Wednesday, September 2, 2020

Here in Northeast Ohio, beachcombing seems to have blown up this summer, probably as a result of the pandemic. Local beach glass Facebook groups are bursting with new members, & a radio station recently ran an interview with a beachcomber about the best spots in Cleveland (which revealed a bit of an open secret, flooding that beach with new hobbyists). 

I'm new to beachcombing myself, so who am I to judge? As the pandemic-laden weeks carry on, I'm finding my beachcombing hobby to be more & more integral to my mental health – an opportunity for me to be outside & in nature, mind clear & heart open, just me & my thoughts & my headphones & my digging hands.
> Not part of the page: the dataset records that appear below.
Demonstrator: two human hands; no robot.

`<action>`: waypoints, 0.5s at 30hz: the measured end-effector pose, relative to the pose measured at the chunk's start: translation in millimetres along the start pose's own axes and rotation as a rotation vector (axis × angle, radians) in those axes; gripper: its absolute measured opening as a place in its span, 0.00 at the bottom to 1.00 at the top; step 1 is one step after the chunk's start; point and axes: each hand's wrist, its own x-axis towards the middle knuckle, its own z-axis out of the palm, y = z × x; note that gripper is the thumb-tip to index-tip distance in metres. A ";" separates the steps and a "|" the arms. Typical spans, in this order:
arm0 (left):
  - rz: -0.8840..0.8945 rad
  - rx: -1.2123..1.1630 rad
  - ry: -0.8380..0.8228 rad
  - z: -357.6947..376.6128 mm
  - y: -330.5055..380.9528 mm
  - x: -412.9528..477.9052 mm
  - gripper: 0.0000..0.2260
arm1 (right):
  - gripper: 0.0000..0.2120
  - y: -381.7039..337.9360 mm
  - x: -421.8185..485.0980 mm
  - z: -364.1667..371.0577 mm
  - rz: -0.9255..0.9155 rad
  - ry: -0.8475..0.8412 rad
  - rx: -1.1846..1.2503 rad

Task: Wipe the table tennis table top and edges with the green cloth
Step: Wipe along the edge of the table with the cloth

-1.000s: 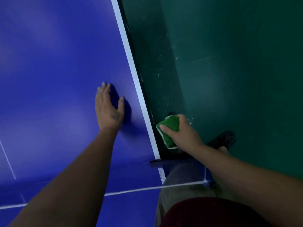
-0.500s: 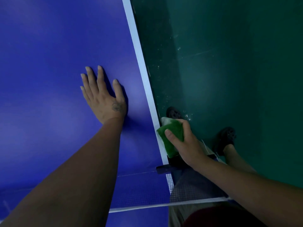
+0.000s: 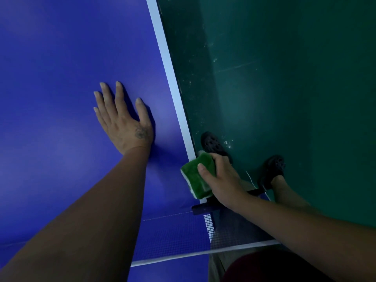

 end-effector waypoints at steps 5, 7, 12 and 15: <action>0.008 0.004 0.000 2.7 -2.8 0.0 0.26 | 0.38 -12.9 7.3 9.7 -0.011 -0.026 -0.125; 0.015 0.002 0.010 4.3 -4.2 -0.2 0.26 | 0.39 -17.8 9.0 9.3 -0.036 -0.013 -0.138; 0.020 0.009 0.022 3.7 -3.7 0.1 0.26 | 0.35 -41.2 18.9 19.2 -0.068 0.097 -0.044; 0.025 0.004 0.026 3.1 -2.2 -0.6 0.26 | 0.36 -65.1 45.4 25.7 -0.133 0.172 0.020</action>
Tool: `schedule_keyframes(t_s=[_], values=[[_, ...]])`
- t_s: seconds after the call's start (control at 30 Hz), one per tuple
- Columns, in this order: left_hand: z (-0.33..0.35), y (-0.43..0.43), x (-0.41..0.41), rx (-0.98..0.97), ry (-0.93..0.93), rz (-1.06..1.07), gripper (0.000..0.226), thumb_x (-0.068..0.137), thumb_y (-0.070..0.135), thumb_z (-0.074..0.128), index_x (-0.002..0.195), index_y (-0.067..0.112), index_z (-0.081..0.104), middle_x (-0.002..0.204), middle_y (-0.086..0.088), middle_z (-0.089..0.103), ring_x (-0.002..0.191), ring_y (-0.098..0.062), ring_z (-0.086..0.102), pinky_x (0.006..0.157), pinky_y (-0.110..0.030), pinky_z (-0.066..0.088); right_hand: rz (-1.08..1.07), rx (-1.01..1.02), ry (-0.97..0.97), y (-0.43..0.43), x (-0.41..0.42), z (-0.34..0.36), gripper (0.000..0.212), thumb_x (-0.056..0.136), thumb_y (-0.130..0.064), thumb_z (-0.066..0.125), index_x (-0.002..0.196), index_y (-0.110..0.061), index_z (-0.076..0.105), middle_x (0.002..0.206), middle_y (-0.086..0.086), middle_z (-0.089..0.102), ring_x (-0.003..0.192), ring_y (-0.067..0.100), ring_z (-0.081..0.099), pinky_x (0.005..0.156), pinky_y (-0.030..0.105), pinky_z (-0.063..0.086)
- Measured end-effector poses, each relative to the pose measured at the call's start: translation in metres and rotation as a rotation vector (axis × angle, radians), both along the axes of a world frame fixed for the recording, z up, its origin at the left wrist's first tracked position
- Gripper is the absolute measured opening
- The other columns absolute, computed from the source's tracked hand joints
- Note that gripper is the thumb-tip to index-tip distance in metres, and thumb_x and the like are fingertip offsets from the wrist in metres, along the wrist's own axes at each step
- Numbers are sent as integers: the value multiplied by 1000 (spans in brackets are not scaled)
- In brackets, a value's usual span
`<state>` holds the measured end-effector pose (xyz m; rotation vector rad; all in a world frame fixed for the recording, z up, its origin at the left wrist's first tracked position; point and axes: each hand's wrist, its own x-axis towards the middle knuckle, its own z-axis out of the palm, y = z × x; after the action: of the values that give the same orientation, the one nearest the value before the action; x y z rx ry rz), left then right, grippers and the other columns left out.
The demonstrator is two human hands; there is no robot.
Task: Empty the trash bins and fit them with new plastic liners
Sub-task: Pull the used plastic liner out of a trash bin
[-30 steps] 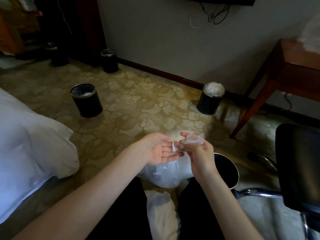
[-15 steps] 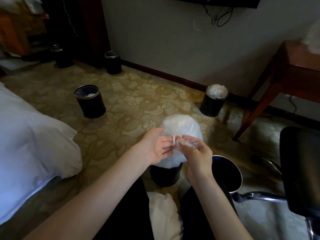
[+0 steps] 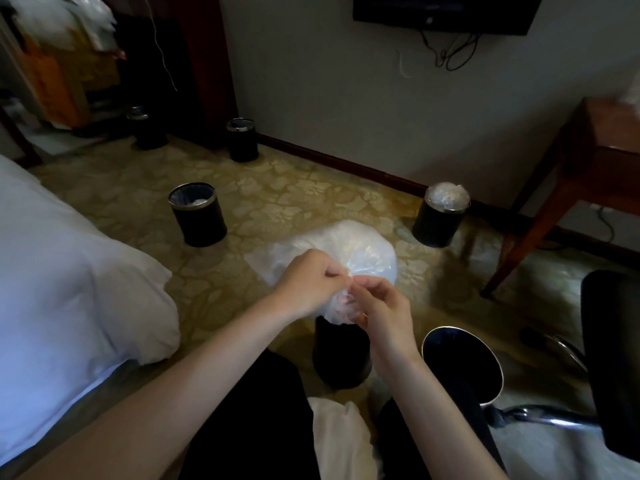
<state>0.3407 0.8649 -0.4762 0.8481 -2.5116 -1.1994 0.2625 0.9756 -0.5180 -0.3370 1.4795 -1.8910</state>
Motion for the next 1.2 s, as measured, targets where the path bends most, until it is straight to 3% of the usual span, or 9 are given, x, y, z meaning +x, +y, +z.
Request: schedule_keyframes(t_s=[0.07,0.17,0.3,0.4,0.6,0.73,0.9,1.07,1.2], values=[[6,-5,8,-76,43,39,20,90,17,67,78,3,75,76,-12,72,74,-14,66,72,-36,50,11,-12,53,-9,6,8,4,90,-4,66,94,-3,67,82,14,70,68,21,66,58,28,54],[21,-12,26,-163,131,160,16,86,21,73,99,13,79,99,1,76,92,-7,69,85,-27,54,54,-40,96,-26,16,23,7,89,-6,68,96,-3,69,85,16,69,70,22,64,60,30,53],[39,-20,50,-362,183,167,15,87,28,71,98,20,77,87,8,74,82,0,66,74,-18,52,136,-149,111,-44,26,38,8,89,-3,68,89,-10,71,75,5,69,55,11,62,50,21,50],[50,-24,61,-431,179,173,13,90,28,67,93,18,76,80,8,71,78,-3,64,69,-21,49,166,-189,93,-55,33,42,11,88,-1,67,88,-11,71,73,4,70,52,9,62,47,19,49],[42,-26,66,-597,78,253,20,93,30,63,106,20,75,103,0,70,101,-10,48,79,-21,38,175,-187,19,-63,46,37,9,89,-3,68,91,-11,72,79,12,69,55,13,60,48,19,49],[40,-24,66,-620,93,230,17,92,28,64,102,19,76,97,-3,70,102,-13,51,80,-27,46,165,-199,20,-61,48,36,11,90,0,64,92,-10,69,73,8,70,53,11,60,46,19,47],[46,-22,65,-639,127,153,13,90,26,67,90,18,77,78,10,67,77,-3,52,61,-9,34,154,-196,33,-56,47,40,10,91,0,62,98,-6,67,78,10,70,55,13,61,47,20,49],[52,-27,68,-474,214,93,15,86,27,73,95,16,78,85,7,74,77,0,67,70,-14,52,129,-203,72,-53,47,42,9,93,2,59,97,-4,64,68,6,66,50,13,60,46,22,49],[52,-26,66,-412,229,111,17,84,34,73,87,17,77,77,10,71,72,1,65,64,-12,48,110,-200,126,-49,46,42,9,92,4,58,97,0,64,63,11,61,46,16,58,45,24,49]])
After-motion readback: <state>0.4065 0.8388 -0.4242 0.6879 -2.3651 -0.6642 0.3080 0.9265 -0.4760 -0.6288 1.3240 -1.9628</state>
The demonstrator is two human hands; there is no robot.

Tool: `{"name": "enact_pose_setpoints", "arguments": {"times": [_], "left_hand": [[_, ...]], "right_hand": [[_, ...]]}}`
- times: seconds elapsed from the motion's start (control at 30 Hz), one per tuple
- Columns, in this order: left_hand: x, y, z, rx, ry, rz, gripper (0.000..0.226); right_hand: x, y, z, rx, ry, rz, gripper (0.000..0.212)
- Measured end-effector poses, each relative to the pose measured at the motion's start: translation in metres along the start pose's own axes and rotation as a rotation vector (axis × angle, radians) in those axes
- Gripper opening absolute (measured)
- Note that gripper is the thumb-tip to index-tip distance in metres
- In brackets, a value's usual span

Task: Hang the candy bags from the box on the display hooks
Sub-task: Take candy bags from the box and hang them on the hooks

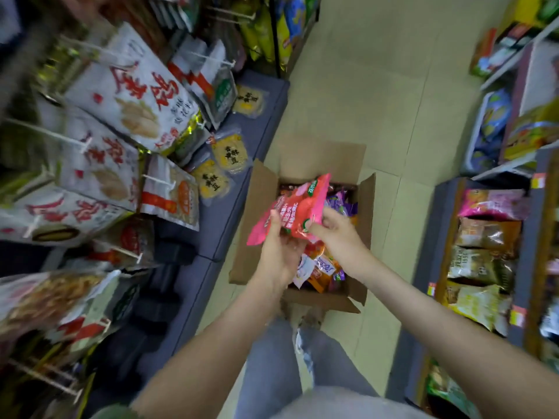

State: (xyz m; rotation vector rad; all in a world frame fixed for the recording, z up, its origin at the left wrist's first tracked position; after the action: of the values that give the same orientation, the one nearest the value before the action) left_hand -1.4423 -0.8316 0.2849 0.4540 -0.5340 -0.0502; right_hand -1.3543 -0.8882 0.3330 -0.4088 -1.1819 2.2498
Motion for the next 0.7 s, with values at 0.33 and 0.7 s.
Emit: {"name": "enact_pose_setpoints", "arguments": {"times": [0.33, 0.7], "left_hand": [[-0.035, 0.112, 0.138, 0.351, -0.124, -0.057, 0.018], [-0.181, 0.221, 0.319, 0.68, -0.132, -0.503, 0.021]], "right_hand": [[0.069, -0.072, 0.086, 0.027, -0.473, 0.061, 0.055], [0.286, -0.168, 0.165, -0.197, -0.502, -0.109, 0.019]]}}
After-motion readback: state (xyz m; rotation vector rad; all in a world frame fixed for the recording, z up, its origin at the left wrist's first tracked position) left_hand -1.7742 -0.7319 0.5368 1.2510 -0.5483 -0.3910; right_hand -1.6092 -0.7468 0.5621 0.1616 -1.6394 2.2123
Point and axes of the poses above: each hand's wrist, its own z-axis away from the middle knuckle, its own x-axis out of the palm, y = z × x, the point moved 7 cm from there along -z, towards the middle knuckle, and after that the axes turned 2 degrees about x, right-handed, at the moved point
Sometimes when I'm out there, digging around & plucking little treasures out of the sand, I think about the beachcombing lessons that, strangely, seem to translate directly into life lessons. Why not share 'em?  

1. There's enough to go around.

Sometimes, I get to my favorite beach-combing spot, & it's filled with people – & some of them are intense. They're out there with tools & knee pads & big old buckets. They, like... professionals. And I get intimidated. "I'm never gonna find anything," I tell myself. "All the good stuff is gone."
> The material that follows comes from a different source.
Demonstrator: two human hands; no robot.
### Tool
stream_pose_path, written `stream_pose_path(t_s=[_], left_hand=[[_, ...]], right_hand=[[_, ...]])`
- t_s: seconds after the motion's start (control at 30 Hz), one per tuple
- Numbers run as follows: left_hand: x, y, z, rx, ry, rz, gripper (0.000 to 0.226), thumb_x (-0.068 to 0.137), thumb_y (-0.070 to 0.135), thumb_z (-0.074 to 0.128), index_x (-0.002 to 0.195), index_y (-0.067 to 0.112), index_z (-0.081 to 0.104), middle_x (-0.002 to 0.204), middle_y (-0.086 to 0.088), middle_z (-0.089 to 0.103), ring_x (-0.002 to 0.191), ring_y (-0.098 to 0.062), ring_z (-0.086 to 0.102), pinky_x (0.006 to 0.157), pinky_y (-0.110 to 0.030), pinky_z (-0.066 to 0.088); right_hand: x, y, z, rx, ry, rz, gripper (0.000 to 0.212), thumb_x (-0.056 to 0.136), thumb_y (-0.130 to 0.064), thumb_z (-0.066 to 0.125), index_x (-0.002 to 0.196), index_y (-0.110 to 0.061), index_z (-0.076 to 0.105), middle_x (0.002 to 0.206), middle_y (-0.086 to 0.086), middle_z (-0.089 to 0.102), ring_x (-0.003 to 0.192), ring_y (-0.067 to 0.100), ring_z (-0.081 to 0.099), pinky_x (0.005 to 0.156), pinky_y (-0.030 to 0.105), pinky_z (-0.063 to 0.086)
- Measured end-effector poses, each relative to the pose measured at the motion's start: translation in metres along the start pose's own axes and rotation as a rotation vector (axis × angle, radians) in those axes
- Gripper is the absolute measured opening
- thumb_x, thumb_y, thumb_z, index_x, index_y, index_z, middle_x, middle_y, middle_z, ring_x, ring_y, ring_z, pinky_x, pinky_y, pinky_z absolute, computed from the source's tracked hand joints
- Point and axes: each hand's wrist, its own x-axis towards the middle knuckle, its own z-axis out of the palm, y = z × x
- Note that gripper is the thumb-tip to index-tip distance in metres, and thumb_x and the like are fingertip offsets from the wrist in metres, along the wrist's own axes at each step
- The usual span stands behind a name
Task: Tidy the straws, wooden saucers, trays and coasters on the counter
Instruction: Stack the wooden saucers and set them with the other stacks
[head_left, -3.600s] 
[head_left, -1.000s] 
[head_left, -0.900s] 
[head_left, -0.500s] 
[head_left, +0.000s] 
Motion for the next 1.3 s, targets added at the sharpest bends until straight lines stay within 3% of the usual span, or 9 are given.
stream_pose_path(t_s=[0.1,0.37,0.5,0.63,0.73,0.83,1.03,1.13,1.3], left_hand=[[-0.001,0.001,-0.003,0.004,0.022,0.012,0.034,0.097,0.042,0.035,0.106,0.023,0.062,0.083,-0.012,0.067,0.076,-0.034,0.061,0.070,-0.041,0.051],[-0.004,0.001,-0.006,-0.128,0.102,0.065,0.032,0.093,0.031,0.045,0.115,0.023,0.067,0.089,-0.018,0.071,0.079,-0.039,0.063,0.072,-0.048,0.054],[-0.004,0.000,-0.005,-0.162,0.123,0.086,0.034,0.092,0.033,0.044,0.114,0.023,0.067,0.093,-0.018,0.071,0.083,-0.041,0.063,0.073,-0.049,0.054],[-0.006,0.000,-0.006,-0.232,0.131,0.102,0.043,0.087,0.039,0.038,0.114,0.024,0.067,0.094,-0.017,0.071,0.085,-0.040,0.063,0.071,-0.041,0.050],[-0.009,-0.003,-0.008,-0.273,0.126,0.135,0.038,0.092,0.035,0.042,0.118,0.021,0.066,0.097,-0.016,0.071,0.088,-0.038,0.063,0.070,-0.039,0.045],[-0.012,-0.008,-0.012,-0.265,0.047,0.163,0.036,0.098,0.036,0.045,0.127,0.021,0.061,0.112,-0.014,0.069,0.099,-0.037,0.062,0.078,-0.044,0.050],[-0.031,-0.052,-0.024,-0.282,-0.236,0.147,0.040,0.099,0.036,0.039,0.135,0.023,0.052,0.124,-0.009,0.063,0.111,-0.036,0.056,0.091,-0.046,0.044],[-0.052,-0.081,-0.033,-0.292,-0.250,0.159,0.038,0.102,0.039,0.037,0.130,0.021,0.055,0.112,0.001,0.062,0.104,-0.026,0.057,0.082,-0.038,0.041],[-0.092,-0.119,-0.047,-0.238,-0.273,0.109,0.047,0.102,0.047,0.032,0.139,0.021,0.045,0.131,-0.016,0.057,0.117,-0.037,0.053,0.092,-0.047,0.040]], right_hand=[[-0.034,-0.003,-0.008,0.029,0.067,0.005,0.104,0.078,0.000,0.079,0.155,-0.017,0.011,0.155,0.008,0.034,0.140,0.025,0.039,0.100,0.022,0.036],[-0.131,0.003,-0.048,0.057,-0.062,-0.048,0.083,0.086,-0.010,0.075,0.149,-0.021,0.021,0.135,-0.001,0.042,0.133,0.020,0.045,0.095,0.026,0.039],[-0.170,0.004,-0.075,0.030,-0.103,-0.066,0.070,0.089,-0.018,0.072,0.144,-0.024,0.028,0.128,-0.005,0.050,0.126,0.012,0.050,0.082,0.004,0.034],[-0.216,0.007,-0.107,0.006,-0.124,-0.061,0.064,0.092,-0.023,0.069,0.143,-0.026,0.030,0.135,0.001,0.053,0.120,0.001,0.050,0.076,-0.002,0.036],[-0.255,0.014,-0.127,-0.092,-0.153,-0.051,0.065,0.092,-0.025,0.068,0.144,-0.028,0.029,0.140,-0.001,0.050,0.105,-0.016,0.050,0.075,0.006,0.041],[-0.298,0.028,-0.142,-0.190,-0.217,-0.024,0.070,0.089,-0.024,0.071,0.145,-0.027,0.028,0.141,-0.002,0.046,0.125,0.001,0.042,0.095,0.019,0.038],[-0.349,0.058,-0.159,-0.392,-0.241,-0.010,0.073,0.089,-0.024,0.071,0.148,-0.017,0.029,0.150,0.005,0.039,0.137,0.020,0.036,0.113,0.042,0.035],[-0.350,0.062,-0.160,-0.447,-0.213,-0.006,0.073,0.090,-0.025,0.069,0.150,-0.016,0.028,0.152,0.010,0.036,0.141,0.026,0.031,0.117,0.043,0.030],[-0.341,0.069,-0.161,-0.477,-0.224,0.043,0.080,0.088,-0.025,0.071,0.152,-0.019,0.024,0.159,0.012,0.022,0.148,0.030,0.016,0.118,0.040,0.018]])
But that's not true. No one person can have eyes on the entire beach at once, & the lake is always giving (& taking away). You can pick a spot clean, walk away for 10 minutes, & come back to find all new glass there waiting for you. Don't let someone else's presence deter you from doing your thing.

2. Find joy in the little things.

Some days, there are plenty of big, exciting, unusual pieces to be found; other days, there just aren't. Those days are the disappointing ones, the ones when I think, "Eh, why bother?" But then I sift away some sand & I find a tiny, perfectly polished glass pebble, or a shard of bright blue glass. 

They're nothing special, technically, but who says something has to be rare or unique in order to be special? Things don't have to be big & amazing & unusual to matter, even if they only matter to you. 

3. Adjust your eyes.

Sometimes I get so caught up in looking for one particular thing – say, green glass pebbles – that my eyes train themselves to look for only that thing. That means I find alll the green glass pebbles... but my eyes sweep right over other interesting things, like big chunks of clear glass & "lucky stones" & bones & other items.

Sometimes we get so caught up in seeing what we're looking for that we miss everything else. How often do we turn on our tunnel vision & forget to notice the world around us?  

4. Manifest your marble...

One of the most coveted Lake Erie beach finds is marbles, which have a variety of potential origins. They're not rare, per se, but they are uncommon & thus thrilling (not to mention pretty). 

I believed I was going to find a marble. I went into things believing I would find a marble. I specifically hit up the beach on my birthday saying, "This is the day I find my marble." And wouldn't you know it? I cleared off a layer of rocks, & there it was, glittering in the sun. Lake Erie's birthday gift to me.

I'm not a big woo-woo kinda gal, but I believe in telling the universe what you want. If nothing else, in telling the universe, you're also telling yourself - & then perhaps you're more inclined to work toward it & ultimately make it happen.

5. ...but enjoy the process instead of focusing on the outcomes.

There was one day there when I was so focused on finding a marble that anything else I found felt like a disappointment. I was frantically digging through piles of pebbles in an effort to find the elusive target treasure, & I wasn't even enjoying the adventure itself. 

Fortunately, I was able to take a moment to realize what I was doing, & I took a moment, took a step back, & reminded myself that it was not all about the eventual find. It was about the adventure of getting to it, & even if I never did, I was going to enjoy that adventure along the way.

These lessons keep coming to me as a dig, & they're bringing me peace & comfort during troubling times. I'm so grateful for life on Lake Erie & for the treasures the lake continues to share with me.